Ultimately I came to the conclusion that it
was needed to have a MORE UNIFORM concept of "fuzziness" to be
applied in smoothing out the sharpness of the effects
of
"demand" choices. Otherwise, and this became evident in earlier
studies of two-player models, if one player would have "sharper"
demands and the other would make "duller" demands then the player
with the sharper
demands
would indeed become like a "sharper" bargainer and would tend to gain
an advantage in the calculated game outcomes! The fuzziness is needed for
mathematical reasons, so that derivatives of smooth functions can be computed.

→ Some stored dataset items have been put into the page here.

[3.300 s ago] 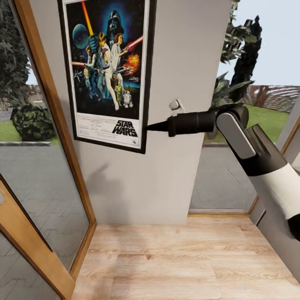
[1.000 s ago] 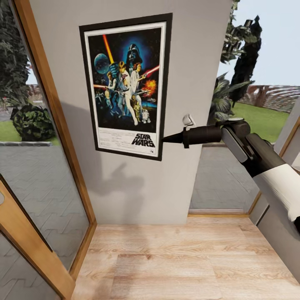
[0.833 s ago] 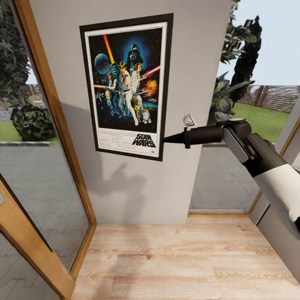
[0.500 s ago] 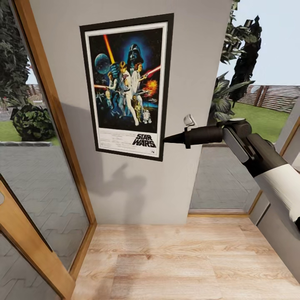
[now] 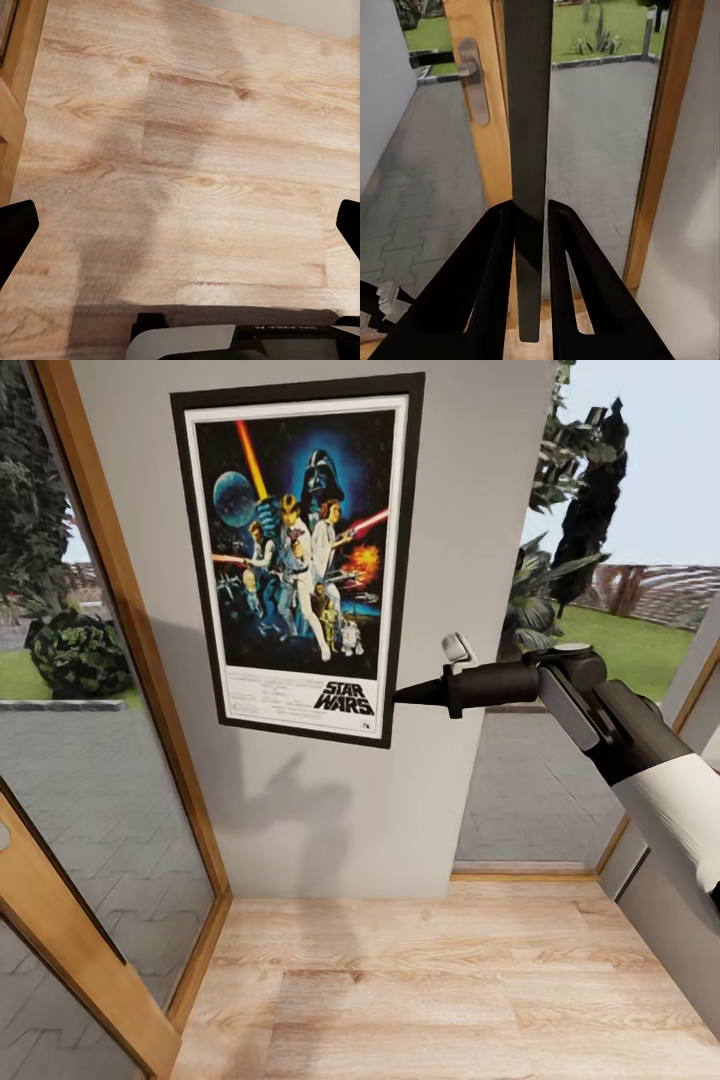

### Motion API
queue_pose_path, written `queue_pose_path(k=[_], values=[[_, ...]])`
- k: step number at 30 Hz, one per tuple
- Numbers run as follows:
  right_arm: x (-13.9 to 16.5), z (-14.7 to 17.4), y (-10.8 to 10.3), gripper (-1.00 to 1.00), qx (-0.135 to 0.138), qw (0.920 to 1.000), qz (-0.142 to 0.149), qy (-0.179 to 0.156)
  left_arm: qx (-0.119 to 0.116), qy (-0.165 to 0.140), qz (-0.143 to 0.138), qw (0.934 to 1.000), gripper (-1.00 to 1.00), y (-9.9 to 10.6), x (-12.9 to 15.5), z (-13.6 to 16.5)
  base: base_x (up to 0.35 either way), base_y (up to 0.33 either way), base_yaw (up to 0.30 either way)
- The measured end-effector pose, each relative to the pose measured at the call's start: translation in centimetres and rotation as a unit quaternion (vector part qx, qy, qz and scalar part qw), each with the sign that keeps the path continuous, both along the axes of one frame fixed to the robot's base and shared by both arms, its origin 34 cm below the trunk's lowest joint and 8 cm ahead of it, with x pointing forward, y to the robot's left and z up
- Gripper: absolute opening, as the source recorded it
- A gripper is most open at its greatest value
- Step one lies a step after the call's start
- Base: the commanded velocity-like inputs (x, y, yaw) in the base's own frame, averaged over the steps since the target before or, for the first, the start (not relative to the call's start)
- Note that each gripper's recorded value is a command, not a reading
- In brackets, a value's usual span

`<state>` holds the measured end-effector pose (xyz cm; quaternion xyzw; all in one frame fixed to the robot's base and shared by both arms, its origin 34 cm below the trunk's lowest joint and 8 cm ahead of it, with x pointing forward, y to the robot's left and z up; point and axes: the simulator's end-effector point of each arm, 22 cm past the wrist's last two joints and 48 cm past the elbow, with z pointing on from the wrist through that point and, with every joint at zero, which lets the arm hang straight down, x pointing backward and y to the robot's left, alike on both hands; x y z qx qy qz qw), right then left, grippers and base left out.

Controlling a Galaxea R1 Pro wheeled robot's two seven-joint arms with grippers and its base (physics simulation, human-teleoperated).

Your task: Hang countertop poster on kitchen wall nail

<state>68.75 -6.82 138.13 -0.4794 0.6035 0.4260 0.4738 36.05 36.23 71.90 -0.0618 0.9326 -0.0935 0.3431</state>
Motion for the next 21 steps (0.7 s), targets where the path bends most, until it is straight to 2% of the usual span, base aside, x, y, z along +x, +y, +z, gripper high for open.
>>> queue_pose_path(k=[21], values=[[0.30, -0.16, -0.47, -1.00, -0.001, 1.0000, -0.005, -0.001, 0.001, 0.000, 0.000, 1.0000, 1.00, 0.13, 0.01, 0.02, 0.000, 0.000, 0.000]])
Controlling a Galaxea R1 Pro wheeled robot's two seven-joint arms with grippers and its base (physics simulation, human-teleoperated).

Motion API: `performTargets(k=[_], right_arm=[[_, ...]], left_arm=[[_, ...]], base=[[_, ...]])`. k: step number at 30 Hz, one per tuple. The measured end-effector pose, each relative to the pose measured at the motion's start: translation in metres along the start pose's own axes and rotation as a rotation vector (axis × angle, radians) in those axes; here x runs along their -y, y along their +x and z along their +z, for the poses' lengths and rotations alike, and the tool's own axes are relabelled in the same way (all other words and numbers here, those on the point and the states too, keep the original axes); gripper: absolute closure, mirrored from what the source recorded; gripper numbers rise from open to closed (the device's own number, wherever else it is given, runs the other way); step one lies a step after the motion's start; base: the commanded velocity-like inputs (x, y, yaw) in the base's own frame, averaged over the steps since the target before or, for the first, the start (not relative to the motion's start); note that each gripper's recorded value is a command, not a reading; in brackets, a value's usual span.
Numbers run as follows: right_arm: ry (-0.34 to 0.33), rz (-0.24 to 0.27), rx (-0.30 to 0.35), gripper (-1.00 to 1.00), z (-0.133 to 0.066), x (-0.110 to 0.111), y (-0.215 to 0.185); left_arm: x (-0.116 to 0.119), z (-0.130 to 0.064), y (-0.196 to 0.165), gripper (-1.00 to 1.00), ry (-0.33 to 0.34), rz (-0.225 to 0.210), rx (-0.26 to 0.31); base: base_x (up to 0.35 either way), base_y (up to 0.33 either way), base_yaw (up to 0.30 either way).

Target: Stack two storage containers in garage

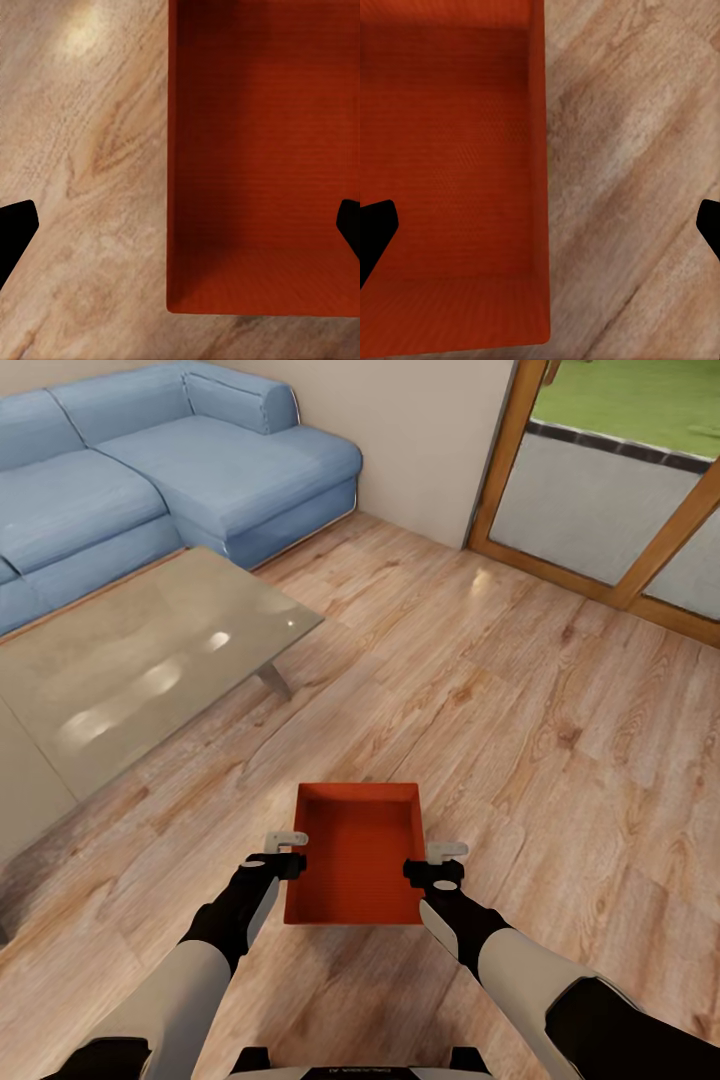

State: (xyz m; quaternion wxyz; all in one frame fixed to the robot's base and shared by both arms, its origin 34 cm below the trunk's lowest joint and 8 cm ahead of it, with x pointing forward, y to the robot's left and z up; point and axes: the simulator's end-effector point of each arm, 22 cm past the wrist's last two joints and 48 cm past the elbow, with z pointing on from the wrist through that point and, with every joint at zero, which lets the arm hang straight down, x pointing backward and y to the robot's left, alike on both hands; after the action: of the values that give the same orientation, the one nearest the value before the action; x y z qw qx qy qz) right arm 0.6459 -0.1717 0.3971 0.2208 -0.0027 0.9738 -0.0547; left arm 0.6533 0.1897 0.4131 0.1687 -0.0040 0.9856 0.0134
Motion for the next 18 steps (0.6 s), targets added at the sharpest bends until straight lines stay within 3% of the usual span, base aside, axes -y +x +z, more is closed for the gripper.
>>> performTargets(k=[18], right_arm=[[0.000,0.000,0.000,-1.00,0.018,-0.002,0.010]], left_arm=[[0.001,0.020,0.010,-1.00,0.001,0.001,-0.004]], base=[[0.000,0.000,0.000]])
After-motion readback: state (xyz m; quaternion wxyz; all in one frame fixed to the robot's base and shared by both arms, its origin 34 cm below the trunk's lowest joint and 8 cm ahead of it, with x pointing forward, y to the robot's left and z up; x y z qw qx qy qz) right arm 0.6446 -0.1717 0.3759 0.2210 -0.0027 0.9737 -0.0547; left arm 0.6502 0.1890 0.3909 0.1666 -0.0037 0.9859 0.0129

But under certain circumstances it seems that "unbalanced" fuzziness
can somehow "prejudice" the game evaluation objective.
Ultimately I thought of a
"neutral" source of fuzziness by means of supposing a general
uncertainty about the actual boundary of the Pareto-accessible utility
outcomes.
NSF Project Assistants
Earlier, through the Summer of 2002, AK
assisted in the work of deriving and verifying the payoff functions and the
equilibrium equations (for equilibria in pure strategies with parameters
describing probabilities of actions by the players). Also AK managed to
effectively set up usable programs for calculating the nucleolus. These
programs had been developed originally by S. Klauke in Bielefeld.
More recently ,starting in the Fall, SL has
been the student assistant and has found sets of solutions for varying values
of the adjustable parameters, for example for when b3 = 2/3.